Recycling TechCrunch’s projection of 15 million metric tons of used batteries by 2030 results in the following CO2 emissions:

  • Pyro: 31,605,000 MT CO2
  • Standard Hydro: 22,200,000 MT CO2
  • AquaRefining: 487,500 MT CO2 = Orders of magnitude less. 

Estimated Sodium Sulfate Waste Stream

The sodium sulfate waste stream created from recycling 15 million MT of spent batteries flips the script between hydro and pyro, with AquaRefining still the clear winner:

  • Pyro: 4,500,000 MT in landfill
  • Standard Hydro: 12,150,000 MT in landfill
  • AquaRefining: <375,000

These numbers quantify the narrative previously outlined: Lithium-ion battery recycling is critical to the success or failure of the EV revolution. How we do it is even more important than doing it at all. 

AquaRefining recycles black mass at a lower cost with orders of magnitude less environmental impact.      

Getting to Scale

A good idea remains only that until proven at scale. Then it becomes a solution. The pyro process is currently the only solution for recycling lithium-ion batteries but is environmentally unsustainable. To date, there are no successful commercial-scale hydro facilities in operation and data shows this process has significant environmental and economic challenges. While AquaRefining is still in development, Aqua Metals is making steady progress toward taking it beyond the idea stage and into the best solution for recycling lithium-ion batteries.  That reality is coming into increasing focus, with our pilot plant becoming operational at our Innovation Center in Nevada in November 2022. 

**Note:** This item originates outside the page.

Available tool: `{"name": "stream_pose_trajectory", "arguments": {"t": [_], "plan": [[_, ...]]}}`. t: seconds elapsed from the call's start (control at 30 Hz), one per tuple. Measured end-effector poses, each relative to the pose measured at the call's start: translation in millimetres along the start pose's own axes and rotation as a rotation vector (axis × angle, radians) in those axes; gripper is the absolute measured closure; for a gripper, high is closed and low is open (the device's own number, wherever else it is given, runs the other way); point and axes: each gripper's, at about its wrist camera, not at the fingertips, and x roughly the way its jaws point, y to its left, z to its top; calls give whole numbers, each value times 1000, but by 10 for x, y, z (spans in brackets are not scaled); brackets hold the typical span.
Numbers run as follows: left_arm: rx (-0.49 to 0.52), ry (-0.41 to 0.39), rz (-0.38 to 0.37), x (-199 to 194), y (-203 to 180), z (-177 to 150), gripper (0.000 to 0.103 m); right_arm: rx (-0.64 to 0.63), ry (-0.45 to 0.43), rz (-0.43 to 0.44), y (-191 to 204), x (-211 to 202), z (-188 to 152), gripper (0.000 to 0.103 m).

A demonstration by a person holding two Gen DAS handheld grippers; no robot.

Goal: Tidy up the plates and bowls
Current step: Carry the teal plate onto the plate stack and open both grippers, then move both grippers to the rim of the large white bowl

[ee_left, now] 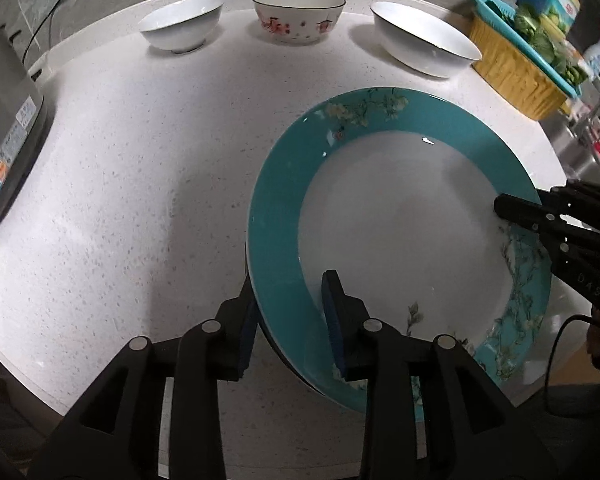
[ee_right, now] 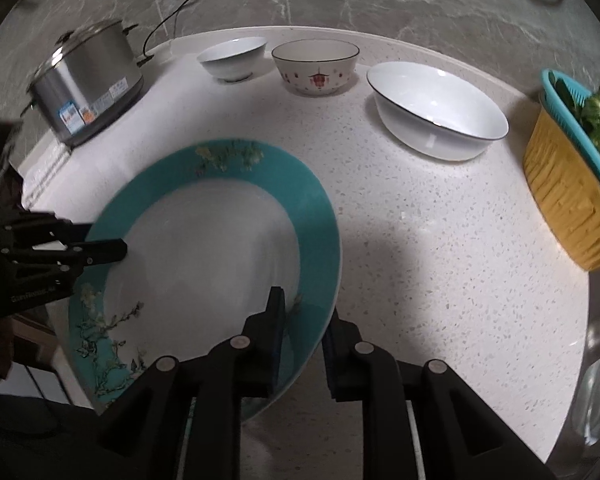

Data collected from the pilot will provide further proof of concept, verify emissions and waste stream estimates, and pave the way to full-scale deployment.

The pace and drive of our team reflect the urgency of the challenge. 

Navigating the Future

We are on the brink of systemic economic, environmental, and social change. Solving the climate and sustainability crisis hinges on how we respond to the challenges they bring. Electrifying transportation is a massive necessary step to address climate change, but we must not lose sight of the processes and technologies that are needed to support and sustain the shift. 

At Aqua Metals, we believe that the only way to meet global emissions targets is not only to electrify transportation but also to recharge the batteries used with renewable electricity and recycle those batteries with renewable electricity. 

Effectively replacing the gas tank with a lithium-ion battery means making the right choice today as we build out the energy economy and infrastructure of the future.